Firenze non è una piazza facile dove fare calcio. Lo sanno bene i Della Valle, proprietari della Fiorentina dal lontano 2002. Dimenticati i fasti dell’era Cecchi Gori, quando la Viola faceva parte delle “Sette sorelle” e poteva lottare per lo Scudetto sfumato nel 1999 dopo l’infortunio di Batistuta e la fuga di Edmundo verso i lazzi del Carnevale di Rio, la Viola ha dovuto ripartire dalla Lega Pro.
Tornare in A nel giro di due stagioni e arrivare in pochi anni a lottare per la Champions League non è bastato ai tifosi della Fiorentina, squadra eternamente sospesa nel limbo che separa le grandi dalle piccole. Sembra un paradosso, ma tra i Della Valle e la piazza c’è un rapporto a dir poco conflittuale. Colpa della gestione di piccolo cabotaggio degli imprenditori marchigiani, contestati da tutta la piazza per l’incapacità “voluta” di compiere il tanto atteso salto di qualità.
I tre quarti posti conquistati con Montella sembravano un buon punto di partenza ma, dopo l’arrivo sulla panchina viola di Paulo Sousa, il filo teso che collegava il pubblico alla società ha finito per spezzarsi. Un po’ per la scelta di ingaggiare un allenatore dal passato juventino, un po’ per lo scarso attivismo sul mercato che ha finito per indebolire la rosa dopo le pesanti cessioni, in ordine di tempo, di Jovetic, Salah e Marcos Alonso, i tifosi viola hanno dissotterrato l’ascia di guerra.
Eppure la Fiorentina rimane una squadra di medio-alto livello.

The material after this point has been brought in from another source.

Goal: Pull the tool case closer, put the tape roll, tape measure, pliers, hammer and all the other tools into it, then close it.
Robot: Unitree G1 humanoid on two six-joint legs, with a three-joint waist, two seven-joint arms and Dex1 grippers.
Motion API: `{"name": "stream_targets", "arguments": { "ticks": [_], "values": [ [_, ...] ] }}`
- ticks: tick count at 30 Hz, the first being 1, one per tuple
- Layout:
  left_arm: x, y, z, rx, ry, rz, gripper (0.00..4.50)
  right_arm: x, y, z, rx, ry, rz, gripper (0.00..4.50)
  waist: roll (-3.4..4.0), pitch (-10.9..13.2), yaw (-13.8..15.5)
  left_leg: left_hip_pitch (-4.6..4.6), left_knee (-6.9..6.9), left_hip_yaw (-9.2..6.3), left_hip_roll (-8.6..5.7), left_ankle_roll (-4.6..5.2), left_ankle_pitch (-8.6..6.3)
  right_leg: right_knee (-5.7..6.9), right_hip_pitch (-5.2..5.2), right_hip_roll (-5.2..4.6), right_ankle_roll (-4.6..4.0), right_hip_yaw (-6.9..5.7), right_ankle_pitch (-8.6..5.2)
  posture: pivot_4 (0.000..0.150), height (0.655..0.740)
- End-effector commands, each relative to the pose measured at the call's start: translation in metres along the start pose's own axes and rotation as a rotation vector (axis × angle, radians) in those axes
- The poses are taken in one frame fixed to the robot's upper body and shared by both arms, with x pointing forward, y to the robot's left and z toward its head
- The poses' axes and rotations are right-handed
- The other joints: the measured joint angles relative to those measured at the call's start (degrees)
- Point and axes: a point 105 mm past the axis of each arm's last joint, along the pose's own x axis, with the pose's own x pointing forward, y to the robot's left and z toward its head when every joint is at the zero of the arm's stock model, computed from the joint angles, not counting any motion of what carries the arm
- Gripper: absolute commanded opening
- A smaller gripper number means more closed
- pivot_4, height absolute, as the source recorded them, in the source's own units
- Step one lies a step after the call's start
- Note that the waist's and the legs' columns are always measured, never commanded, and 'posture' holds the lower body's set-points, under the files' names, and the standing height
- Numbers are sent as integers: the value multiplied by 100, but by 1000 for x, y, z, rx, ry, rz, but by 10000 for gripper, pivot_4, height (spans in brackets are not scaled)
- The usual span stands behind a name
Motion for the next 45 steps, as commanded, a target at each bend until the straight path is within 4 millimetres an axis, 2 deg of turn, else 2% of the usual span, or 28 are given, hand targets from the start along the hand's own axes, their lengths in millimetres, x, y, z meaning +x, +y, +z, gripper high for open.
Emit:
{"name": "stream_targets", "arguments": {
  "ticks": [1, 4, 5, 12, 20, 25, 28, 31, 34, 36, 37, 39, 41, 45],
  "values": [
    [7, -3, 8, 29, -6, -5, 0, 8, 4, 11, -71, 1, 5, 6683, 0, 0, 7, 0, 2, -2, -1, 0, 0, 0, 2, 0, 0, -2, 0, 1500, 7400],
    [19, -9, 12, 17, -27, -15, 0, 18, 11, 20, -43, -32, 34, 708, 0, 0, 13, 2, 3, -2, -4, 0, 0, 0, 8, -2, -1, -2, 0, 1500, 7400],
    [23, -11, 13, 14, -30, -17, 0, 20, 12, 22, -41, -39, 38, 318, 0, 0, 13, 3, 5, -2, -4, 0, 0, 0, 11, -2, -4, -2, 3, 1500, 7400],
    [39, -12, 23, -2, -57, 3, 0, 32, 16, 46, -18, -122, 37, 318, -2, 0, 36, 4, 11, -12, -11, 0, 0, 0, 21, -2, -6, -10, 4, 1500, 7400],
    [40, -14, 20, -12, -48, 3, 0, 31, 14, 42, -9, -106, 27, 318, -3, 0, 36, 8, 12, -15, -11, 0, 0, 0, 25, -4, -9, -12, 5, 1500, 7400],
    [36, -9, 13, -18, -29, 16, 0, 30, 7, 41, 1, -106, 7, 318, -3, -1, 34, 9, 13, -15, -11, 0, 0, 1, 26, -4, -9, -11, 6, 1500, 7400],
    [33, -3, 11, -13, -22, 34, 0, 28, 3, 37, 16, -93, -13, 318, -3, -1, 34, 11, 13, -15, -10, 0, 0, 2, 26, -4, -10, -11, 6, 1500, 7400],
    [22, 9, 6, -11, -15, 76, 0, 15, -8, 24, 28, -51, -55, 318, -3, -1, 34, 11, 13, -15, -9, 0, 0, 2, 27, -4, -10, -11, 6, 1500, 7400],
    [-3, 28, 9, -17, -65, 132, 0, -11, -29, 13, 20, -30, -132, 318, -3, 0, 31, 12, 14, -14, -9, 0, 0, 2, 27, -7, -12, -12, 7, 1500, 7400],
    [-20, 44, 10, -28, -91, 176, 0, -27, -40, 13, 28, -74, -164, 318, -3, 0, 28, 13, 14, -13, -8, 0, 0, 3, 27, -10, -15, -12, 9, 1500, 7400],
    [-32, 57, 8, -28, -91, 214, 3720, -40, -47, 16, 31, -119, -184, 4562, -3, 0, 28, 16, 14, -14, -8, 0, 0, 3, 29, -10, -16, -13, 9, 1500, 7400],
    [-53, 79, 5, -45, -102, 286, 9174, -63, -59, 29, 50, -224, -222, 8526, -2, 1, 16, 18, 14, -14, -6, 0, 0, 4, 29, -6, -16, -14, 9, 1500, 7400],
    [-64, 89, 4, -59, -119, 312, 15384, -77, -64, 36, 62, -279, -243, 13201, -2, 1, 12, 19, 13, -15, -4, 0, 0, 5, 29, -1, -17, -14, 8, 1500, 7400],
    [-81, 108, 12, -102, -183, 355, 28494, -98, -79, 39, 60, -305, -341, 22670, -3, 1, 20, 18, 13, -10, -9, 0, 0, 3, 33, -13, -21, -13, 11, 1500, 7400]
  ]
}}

Tre difensori importanti (Astori, Tomovic e Gonzalo Rodriguez), diversi centrocampisti di qualità e una punta centrale fortissima (Kalinic) rappresentano il perno di un gruppo che negli ultimi anni ha raggiunto alcuni traguardi importanti, tra cui la finale di Coppa Italia persa con il Napoli e una semifinale di Europa League.

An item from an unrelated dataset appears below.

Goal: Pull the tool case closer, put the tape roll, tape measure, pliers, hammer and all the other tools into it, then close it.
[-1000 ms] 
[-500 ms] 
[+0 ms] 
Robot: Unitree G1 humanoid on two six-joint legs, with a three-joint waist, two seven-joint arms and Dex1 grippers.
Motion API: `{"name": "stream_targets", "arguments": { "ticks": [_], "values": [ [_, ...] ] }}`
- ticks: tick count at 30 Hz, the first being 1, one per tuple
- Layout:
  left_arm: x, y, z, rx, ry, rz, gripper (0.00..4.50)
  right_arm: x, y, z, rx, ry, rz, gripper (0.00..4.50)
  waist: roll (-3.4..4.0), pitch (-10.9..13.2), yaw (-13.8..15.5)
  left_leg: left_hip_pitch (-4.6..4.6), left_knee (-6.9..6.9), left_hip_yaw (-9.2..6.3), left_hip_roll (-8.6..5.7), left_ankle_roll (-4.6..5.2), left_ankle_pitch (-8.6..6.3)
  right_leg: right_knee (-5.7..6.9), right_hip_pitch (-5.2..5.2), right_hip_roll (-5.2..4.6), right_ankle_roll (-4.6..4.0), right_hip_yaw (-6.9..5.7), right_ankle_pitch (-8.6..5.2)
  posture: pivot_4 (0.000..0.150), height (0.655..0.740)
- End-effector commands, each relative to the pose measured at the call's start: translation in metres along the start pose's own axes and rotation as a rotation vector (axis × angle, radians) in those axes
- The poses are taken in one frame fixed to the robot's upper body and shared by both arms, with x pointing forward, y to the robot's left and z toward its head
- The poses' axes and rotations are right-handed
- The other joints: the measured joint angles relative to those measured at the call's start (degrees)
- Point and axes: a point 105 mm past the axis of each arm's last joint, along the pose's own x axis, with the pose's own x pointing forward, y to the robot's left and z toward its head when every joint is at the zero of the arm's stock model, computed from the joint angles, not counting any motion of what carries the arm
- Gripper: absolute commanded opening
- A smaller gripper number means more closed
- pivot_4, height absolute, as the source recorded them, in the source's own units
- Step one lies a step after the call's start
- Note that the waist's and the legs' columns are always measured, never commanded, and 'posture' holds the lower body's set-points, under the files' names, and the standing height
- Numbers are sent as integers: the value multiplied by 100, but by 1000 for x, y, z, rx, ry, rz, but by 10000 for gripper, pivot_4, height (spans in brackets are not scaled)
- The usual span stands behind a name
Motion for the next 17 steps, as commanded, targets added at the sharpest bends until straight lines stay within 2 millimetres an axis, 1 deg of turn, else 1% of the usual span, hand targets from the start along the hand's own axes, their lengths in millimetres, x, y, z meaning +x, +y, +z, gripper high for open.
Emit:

Dal punto di vista tattico e dell’approccio in campo, l’ingaggio di Paulo Sousa ha rappresentato una scelta di continuità rispetto alla gestione tecnica di Montella. Da anni la Fiorentina pratica un gioco esteticamente apprezzabile, basato su tre difensori centrali e un centrocampo imbottito di palleggiatori abili a scambiarsi il pallone in orizzontale, oltre che negli inserimenti senza palla.
Quest’anno la Fiorentina ha sempre giocato con il 3-4-2-1, che in fase di non possesso si trasforma in un 4-4-1-1 con lo scivolamento sulla linea dei difensori dell’esterno di sinistra (Milic), solitamente più difensivo del collega presidiante la fascia destra (Tello o Chiesa, figlio di Enrico). Domenica sarà assente Bernardeschi, il pericolo pubblico numero 1 della trequarti viola: dietro all’unica punta Kalinic – reduce da un piccolo infortunio – dovrebbero giostrare Ilicic e Saponara.
Samp e Fiorentina, dal punto di vista dell’atteggiamento e del sistema di gioco, non sono poi così distanti. Si tratta di due squadre più predisposte a costruire che a schermare il gioco avversario, gestendo il pallone il meno possibile per poi verticalizzare all’improvviso nel tentativo di sfruttare i rapidi inserimenti dei propri centrocampisti incursori (su tutti Praet e Borja Valero).
La sfida di domenica alle 12.30 sarà in un certo senso anche uno scontro diretto per l’ottavo posto. In questo momento la Fiorentina occupa l’ottava piazza con 51 punti, quattro in meno dell’Inter che sarebbe qualificata al terzo turno preliminare di Europa League, mentre la Samp è nona a quota 44 punti. Pochi per lottare per l’Europa, ma abbastanza per mirare all’ottavo posto.